TASK ITEM:
Write only the number of lines in the records beneath that hold "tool".

[Stored data entries]
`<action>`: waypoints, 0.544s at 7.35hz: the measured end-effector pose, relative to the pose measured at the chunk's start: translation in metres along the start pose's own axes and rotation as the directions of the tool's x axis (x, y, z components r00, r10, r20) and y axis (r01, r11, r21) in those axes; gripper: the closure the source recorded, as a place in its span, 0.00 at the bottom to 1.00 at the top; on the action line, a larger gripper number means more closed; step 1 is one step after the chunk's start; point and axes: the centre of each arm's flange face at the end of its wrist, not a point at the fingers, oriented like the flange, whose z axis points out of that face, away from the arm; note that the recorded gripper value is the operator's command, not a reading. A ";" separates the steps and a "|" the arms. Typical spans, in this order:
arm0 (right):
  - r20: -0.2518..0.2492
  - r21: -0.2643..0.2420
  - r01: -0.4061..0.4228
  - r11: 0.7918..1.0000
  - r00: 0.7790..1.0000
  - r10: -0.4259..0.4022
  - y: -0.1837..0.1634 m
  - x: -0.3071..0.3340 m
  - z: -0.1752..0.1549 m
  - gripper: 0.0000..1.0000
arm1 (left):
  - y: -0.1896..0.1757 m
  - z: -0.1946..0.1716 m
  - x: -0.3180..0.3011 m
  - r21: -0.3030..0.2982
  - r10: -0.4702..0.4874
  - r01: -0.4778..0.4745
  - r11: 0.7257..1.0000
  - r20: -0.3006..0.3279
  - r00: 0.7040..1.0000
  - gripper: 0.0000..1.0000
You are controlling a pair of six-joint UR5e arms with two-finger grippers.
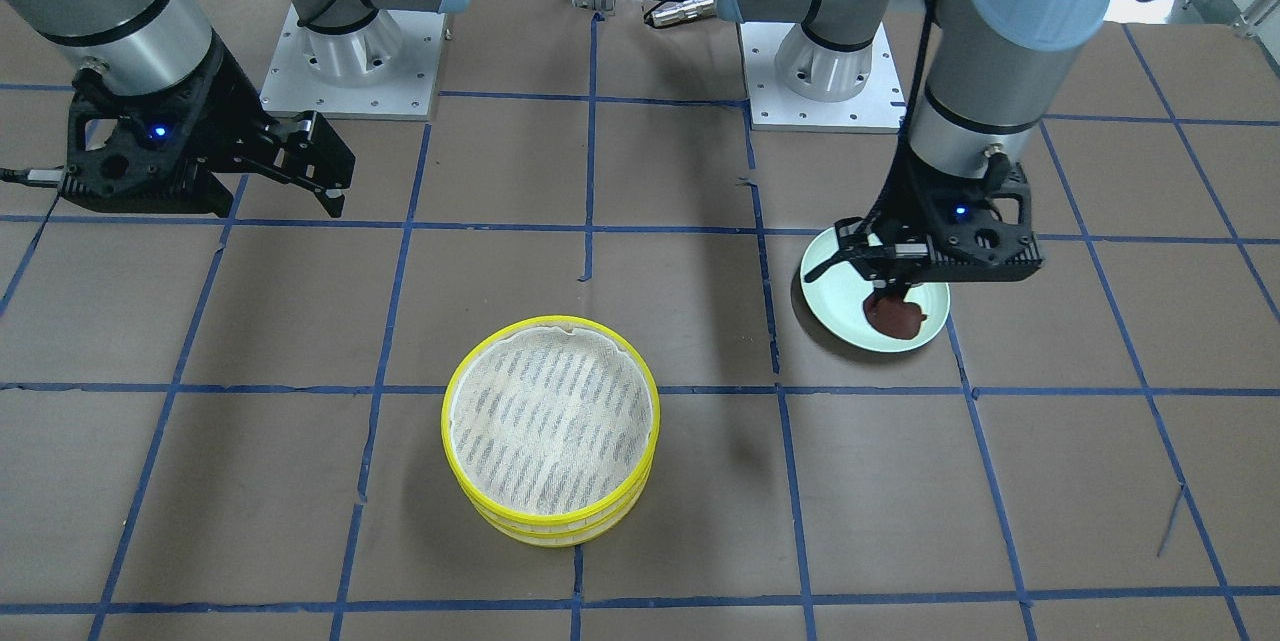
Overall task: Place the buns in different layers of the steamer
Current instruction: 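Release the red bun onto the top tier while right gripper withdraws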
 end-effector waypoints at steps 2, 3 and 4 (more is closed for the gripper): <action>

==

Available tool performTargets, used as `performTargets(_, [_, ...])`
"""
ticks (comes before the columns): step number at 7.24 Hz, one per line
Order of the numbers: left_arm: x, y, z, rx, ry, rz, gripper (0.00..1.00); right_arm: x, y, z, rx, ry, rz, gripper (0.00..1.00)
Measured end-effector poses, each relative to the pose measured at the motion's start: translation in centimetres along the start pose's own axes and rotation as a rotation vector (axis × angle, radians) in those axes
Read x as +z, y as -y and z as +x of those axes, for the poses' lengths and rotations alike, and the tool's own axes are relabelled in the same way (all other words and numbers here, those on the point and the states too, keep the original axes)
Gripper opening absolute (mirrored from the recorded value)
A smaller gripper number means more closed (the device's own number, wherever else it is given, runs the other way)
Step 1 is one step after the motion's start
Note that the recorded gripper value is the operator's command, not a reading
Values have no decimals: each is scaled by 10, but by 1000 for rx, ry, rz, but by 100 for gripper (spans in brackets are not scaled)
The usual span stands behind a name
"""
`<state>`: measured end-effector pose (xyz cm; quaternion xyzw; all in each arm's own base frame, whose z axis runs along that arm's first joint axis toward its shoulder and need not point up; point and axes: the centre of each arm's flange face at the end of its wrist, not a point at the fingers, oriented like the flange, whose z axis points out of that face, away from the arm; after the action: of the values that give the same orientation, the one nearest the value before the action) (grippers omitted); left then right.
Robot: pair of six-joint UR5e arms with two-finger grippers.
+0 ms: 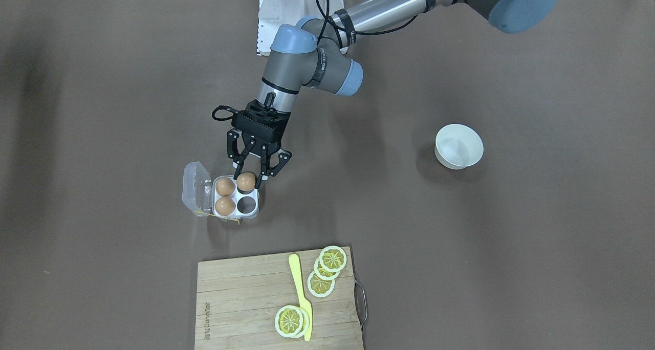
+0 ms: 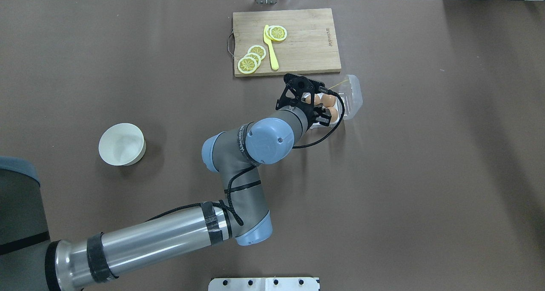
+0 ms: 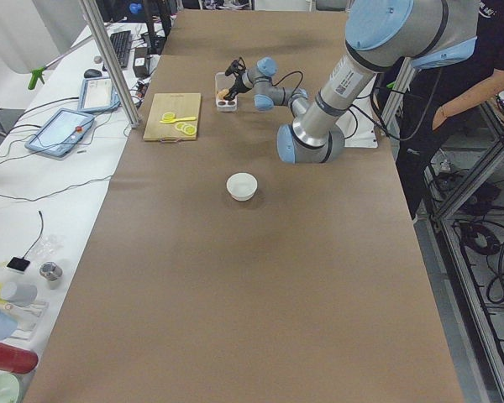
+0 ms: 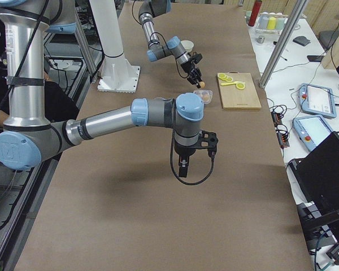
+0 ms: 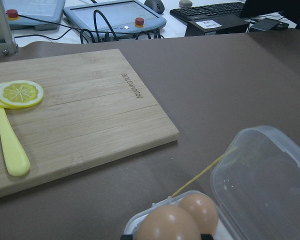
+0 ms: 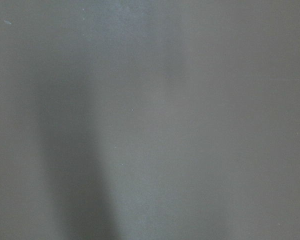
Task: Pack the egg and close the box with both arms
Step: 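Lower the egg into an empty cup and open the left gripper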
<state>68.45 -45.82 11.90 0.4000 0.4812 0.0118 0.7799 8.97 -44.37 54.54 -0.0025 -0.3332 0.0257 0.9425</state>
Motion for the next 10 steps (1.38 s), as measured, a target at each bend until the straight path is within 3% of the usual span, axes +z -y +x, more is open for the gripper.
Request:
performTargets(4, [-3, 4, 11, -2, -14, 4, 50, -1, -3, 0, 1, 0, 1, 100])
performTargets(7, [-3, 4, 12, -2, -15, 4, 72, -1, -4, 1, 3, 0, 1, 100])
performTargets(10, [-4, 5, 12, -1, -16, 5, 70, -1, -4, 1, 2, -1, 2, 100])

EXPECTED ANSWER:
3